───── SUPPLIED INFORMATION ─────
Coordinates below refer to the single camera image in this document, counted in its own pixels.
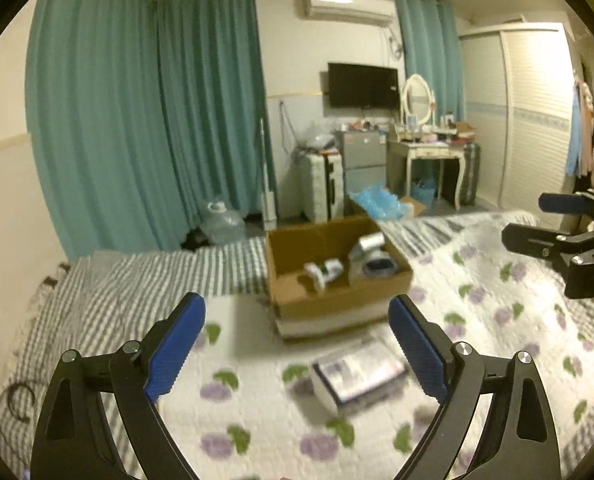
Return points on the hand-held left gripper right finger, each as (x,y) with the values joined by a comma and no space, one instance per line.
(417,345)

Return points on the hanging clothes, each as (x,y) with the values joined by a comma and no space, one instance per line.
(584,130)

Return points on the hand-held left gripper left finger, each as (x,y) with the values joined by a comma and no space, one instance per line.
(177,340)

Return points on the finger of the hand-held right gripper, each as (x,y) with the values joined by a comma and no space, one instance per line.
(527,241)
(562,203)

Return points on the white floral quilt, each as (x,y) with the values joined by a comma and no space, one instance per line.
(477,320)

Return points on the blue plastic bag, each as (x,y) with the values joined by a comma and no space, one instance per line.
(377,202)

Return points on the black wall television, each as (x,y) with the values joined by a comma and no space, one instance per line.
(363,85)

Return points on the white suitcase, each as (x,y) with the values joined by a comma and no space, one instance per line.
(319,185)

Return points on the white air conditioner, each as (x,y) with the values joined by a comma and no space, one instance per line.
(349,6)

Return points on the brown cardboard box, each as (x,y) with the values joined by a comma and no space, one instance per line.
(297,250)

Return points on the white tube bottle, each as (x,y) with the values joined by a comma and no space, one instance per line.
(324,271)

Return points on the wide teal curtain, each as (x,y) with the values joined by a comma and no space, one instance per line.
(212,100)
(102,110)

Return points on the small cardboard box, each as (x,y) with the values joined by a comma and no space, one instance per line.
(414,207)

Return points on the grey mini fridge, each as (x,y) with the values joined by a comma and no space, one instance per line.
(362,160)

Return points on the white oval mirror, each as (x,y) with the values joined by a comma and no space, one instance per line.
(417,97)

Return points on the dark suitcase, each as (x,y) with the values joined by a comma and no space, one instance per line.
(471,175)

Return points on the clear water jug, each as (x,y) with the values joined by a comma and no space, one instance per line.
(222,225)

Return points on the blue waste basket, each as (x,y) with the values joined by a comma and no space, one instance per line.
(423,192)

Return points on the white sliding wardrobe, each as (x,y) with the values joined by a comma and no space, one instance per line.
(522,120)

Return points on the clear plastic tissue packet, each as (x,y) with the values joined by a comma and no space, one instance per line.
(357,372)

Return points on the narrow teal curtain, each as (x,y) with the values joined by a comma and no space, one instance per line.
(429,55)

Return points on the clear plastic bag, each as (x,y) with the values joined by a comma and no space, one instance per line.
(319,135)

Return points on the grey striped blanket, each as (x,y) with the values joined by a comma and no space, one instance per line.
(127,290)

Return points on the white dressing table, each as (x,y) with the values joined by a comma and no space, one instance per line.
(427,152)

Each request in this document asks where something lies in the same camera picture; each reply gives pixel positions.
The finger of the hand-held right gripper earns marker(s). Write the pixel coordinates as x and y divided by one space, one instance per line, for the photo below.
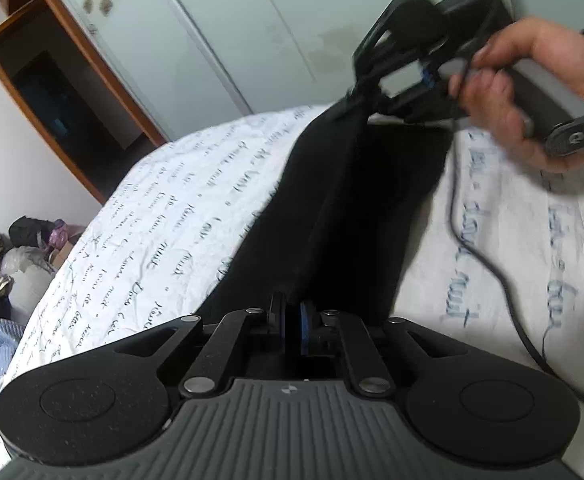
412 112
364 55

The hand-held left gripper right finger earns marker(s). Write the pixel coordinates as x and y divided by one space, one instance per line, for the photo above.
304 327

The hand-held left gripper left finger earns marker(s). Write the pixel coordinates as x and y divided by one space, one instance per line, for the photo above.
281 325

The black pants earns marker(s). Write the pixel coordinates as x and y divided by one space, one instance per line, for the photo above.
352 200

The person's right hand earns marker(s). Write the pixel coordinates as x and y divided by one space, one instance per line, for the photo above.
572 60

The white printed bed sheet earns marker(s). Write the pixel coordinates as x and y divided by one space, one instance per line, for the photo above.
171 220

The pale green wardrobe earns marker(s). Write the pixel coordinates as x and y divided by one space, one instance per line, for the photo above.
211 35

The purple bag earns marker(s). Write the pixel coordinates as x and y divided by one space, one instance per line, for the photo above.
59 234

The white plastic bag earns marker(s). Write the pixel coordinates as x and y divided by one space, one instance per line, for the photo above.
26 272

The black bag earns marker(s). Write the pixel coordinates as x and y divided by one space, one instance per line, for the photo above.
29 231

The pile of clothes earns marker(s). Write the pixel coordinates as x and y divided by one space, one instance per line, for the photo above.
1 285

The wooden door frame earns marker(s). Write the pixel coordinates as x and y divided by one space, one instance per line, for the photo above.
134 110

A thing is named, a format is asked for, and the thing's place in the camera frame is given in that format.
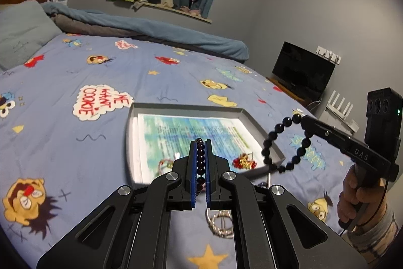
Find printed paper sheet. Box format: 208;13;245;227
133;113;264;182

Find grey blanket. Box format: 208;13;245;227
52;14;155;40

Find cartoon printed bedsheet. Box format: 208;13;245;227
0;32;374;269

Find grey tray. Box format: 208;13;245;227
125;103;286;186

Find grey-blue pillow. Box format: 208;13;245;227
0;0;63;72

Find red string bracelet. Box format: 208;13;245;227
156;157;177;177

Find wooden windowsill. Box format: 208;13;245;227
106;0;213;24

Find pearl bead bracelet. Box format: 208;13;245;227
205;208;235;239

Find white wall hooks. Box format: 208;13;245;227
315;46;342;63

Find person's right hand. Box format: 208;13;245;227
338;166;390;230

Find black bead bracelet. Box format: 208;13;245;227
262;113;312;174

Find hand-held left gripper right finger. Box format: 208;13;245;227
206;139;366;269

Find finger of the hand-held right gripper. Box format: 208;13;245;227
300;115;395;174

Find blue duvet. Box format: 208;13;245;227
41;1;249;61

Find wooden stand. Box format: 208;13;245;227
266;77;319;108

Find dark maroon bead bracelet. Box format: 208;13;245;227
195;138;209;194

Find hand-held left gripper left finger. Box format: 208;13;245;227
36;141;198;269

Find black cable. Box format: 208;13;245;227
339;179;390;237

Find black monitor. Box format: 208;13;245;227
271;41;336;100

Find white router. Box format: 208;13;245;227
325;89;355;119

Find red and gold jewelry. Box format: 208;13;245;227
232;153;258;171

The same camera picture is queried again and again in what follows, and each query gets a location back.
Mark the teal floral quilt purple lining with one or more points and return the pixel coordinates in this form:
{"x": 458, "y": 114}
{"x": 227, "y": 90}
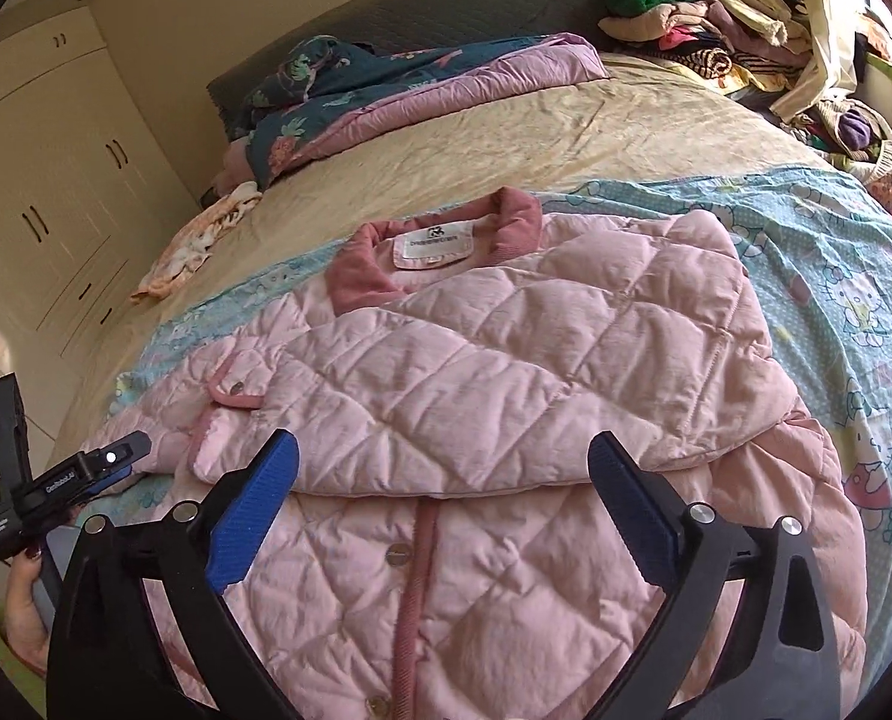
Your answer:
{"x": 318, "y": 79}

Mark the blue cartoon printed sheet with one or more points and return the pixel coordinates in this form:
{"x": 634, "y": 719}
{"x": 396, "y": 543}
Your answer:
{"x": 829, "y": 277}

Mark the bed with beige sheet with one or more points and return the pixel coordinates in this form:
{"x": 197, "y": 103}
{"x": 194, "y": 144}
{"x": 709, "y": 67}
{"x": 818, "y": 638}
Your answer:
{"x": 491, "y": 135}

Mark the pink quilted jacket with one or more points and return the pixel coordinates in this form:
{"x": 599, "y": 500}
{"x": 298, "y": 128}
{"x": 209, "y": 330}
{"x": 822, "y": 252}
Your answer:
{"x": 491, "y": 360}

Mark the pile of mixed clothes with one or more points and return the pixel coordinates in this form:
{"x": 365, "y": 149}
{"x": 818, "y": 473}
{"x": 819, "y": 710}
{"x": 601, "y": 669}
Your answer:
{"x": 716, "y": 22}

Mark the pink cloth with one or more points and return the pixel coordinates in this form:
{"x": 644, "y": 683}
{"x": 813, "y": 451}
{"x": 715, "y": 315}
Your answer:
{"x": 240, "y": 165}

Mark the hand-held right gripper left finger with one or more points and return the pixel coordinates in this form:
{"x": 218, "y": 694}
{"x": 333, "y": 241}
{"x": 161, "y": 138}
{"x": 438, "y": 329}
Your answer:
{"x": 260, "y": 506}

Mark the cream curtain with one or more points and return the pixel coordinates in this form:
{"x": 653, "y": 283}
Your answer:
{"x": 829, "y": 37}

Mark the orange white patterned garment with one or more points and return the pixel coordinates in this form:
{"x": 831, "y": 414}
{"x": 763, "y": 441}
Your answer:
{"x": 191, "y": 240}

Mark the grey quilted headboard cover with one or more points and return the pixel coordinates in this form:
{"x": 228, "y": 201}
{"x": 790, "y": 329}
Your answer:
{"x": 453, "y": 7}

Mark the person's left hand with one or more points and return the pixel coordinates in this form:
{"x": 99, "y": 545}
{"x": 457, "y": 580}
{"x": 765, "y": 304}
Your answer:
{"x": 26, "y": 607}

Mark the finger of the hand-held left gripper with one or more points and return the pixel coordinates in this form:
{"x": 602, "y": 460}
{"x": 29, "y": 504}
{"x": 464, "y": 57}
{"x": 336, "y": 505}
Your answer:
{"x": 108, "y": 459}

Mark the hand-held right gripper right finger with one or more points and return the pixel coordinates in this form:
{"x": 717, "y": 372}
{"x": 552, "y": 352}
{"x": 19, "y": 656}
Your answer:
{"x": 630, "y": 499}

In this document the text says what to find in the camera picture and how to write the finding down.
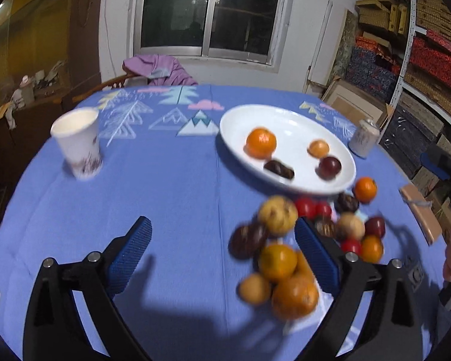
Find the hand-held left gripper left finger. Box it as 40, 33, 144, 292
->
23, 216, 153, 361

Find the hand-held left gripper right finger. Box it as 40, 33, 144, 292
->
294, 216, 425, 361

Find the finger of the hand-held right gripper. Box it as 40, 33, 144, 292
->
420, 146, 451, 181

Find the yellow loquat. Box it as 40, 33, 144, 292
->
295, 250, 316, 282

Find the red cherry tomato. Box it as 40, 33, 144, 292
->
340, 238, 362, 255
294, 196, 317, 219
315, 200, 333, 219

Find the yellow orange mandarin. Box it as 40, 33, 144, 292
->
257, 244, 299, 283

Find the tan round fruit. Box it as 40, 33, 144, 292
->
336, 212, 366, 241

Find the yellow wrinkled round fruit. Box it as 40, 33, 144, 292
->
─────
__WHAT YOU ARE ASKED TO DO__. Look through the entries above and report each line where the string "yellow" occurs.

__TASK ANSWER__.
Find the yellow loquat. Box it as 40, 33, 144, 292
Find the yellow orange mandarin. Box it as 40, 33, 144, 292
Find the yellow wrinkled round fruit. Box it as 40, 33, 144, 292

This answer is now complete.